### ASSIGNMENT
Take the entries that follow and return exactly the lines from the one holding "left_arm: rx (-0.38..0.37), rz" through the one holding "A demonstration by", both included. Nothing else is needed.

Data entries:
>>>

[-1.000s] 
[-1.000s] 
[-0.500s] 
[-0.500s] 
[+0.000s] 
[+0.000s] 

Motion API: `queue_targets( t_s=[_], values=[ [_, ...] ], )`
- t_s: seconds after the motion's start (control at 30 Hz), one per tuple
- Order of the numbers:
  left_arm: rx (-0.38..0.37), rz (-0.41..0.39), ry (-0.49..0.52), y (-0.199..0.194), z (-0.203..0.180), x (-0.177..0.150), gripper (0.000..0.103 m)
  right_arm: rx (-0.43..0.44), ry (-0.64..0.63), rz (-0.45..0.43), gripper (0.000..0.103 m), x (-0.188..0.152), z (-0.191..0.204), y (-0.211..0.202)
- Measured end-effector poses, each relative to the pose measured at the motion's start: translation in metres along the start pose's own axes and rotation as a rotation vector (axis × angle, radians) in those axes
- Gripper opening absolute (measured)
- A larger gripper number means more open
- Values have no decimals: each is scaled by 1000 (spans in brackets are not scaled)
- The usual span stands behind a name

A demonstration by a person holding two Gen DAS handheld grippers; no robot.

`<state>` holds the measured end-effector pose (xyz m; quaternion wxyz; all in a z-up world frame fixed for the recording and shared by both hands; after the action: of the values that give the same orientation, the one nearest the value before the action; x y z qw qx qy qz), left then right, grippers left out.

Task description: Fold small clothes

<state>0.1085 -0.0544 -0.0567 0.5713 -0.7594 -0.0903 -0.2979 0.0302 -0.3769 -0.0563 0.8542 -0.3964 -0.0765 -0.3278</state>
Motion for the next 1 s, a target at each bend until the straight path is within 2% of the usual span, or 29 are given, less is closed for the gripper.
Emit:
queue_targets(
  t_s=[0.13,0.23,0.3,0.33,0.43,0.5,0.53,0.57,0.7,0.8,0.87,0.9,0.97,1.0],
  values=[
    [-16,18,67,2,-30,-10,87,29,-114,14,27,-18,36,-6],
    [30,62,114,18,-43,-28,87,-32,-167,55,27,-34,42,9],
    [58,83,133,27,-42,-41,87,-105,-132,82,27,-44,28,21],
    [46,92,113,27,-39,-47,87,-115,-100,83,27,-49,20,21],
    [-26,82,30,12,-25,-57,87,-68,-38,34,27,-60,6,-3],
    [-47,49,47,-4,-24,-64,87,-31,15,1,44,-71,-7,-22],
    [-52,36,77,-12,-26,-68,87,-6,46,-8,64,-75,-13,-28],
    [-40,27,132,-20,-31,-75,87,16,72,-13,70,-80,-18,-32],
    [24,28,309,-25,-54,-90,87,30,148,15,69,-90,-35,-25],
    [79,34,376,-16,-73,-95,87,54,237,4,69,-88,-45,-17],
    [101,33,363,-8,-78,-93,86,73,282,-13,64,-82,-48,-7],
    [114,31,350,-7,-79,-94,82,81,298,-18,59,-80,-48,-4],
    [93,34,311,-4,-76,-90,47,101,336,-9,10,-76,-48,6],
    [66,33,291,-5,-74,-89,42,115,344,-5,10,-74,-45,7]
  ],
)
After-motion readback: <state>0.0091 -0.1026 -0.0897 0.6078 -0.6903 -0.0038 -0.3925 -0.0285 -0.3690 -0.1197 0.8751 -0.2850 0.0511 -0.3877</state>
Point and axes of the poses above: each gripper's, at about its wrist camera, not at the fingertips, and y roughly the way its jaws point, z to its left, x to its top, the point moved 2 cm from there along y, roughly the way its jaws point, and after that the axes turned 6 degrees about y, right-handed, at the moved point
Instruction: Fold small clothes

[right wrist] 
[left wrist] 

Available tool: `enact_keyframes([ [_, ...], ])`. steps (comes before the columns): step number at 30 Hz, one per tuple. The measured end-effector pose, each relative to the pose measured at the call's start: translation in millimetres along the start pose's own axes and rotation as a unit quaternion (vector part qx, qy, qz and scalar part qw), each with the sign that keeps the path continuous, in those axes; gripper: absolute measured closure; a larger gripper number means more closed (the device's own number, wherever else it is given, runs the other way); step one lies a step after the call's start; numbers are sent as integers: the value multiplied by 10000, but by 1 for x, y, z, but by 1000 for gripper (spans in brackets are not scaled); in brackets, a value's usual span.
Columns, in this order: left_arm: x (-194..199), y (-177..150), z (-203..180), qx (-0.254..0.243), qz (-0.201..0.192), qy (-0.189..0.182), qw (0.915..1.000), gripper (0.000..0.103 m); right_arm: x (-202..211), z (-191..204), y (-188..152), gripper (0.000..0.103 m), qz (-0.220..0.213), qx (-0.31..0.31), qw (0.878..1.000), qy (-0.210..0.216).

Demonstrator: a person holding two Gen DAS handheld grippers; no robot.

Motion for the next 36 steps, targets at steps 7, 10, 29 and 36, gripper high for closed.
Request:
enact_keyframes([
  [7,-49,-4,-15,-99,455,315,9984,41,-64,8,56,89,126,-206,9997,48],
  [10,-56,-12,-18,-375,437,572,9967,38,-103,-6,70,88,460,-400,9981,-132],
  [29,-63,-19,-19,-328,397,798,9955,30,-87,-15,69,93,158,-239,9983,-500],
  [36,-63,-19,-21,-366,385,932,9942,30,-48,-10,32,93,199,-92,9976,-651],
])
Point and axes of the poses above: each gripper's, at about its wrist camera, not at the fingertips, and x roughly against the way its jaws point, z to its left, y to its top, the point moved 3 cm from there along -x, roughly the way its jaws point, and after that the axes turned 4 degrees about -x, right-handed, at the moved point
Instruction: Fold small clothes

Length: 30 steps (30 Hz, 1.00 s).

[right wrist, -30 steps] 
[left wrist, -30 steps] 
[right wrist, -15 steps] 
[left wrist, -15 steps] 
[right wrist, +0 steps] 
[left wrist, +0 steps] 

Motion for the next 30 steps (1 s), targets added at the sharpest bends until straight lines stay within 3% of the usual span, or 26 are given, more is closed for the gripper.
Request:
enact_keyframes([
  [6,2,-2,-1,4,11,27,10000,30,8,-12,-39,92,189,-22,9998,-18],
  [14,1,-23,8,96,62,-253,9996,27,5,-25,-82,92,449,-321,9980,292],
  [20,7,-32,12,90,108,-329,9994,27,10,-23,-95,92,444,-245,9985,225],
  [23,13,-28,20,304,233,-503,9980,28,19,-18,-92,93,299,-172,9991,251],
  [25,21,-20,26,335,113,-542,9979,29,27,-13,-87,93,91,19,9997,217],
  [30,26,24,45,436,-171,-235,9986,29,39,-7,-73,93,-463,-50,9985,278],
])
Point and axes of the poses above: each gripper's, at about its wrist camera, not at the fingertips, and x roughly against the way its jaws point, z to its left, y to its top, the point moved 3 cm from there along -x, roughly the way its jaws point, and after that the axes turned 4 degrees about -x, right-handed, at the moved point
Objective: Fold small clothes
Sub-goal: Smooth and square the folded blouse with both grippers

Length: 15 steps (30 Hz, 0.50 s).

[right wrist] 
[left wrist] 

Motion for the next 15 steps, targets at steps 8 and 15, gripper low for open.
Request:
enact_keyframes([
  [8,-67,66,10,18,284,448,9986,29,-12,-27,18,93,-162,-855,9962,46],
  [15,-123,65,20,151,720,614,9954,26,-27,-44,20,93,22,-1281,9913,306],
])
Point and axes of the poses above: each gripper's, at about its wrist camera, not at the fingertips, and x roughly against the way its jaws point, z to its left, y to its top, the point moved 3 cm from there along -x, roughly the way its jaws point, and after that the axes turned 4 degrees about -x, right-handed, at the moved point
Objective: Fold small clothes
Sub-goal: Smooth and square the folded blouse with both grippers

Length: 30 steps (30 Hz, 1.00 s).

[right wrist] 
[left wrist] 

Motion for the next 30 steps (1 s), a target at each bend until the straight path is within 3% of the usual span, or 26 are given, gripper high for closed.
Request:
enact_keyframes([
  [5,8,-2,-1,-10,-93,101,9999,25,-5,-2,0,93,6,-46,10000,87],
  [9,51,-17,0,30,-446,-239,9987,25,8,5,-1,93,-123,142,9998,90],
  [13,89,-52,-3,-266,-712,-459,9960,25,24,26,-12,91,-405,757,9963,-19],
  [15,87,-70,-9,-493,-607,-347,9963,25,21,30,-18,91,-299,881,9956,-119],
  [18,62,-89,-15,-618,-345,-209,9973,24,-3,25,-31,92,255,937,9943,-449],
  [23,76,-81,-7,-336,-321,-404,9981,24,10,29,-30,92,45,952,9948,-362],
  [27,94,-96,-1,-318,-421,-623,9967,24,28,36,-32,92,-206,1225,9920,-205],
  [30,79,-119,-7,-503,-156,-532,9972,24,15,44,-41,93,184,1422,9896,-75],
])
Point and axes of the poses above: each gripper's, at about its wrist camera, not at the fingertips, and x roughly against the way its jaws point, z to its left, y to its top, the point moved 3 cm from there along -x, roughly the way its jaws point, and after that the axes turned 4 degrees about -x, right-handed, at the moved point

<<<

### RESPONSE FOR THIS EXERCISE
  left_arm: rx (-0.38..0.37), rz (-0.41..0.39), ry (-0.49..0.52), y (-0.199..0.194), z (-0.203..0.180), x (-0.177..0.150), gripper (0.000..0.103 m)
  right_arm: rx (-0.43..0.44), ry (-0.64..0.63), rz (-0.45..0.43), gripper (0.000..0.103 m), x (-0.188..0.152), z (-0.191..0.204), y (-0.211..0.202)
- Measured end-effector poses, each relative to the pose measured at the motion's start: translation in metres along the start pose's own axes and rotation as a rotation vector (axis × angle, radians) in those axes
- Gripper opening absolute (measured)
- A larger gripper number means more open
- Values have no decimals: each is scaled by 1000 (spans in brackets are not scaled)
- The usual span stands behind a name

A demonstration by a person holding two Gen DAS handheld grippers; no robot.

The answer, as written, is complete.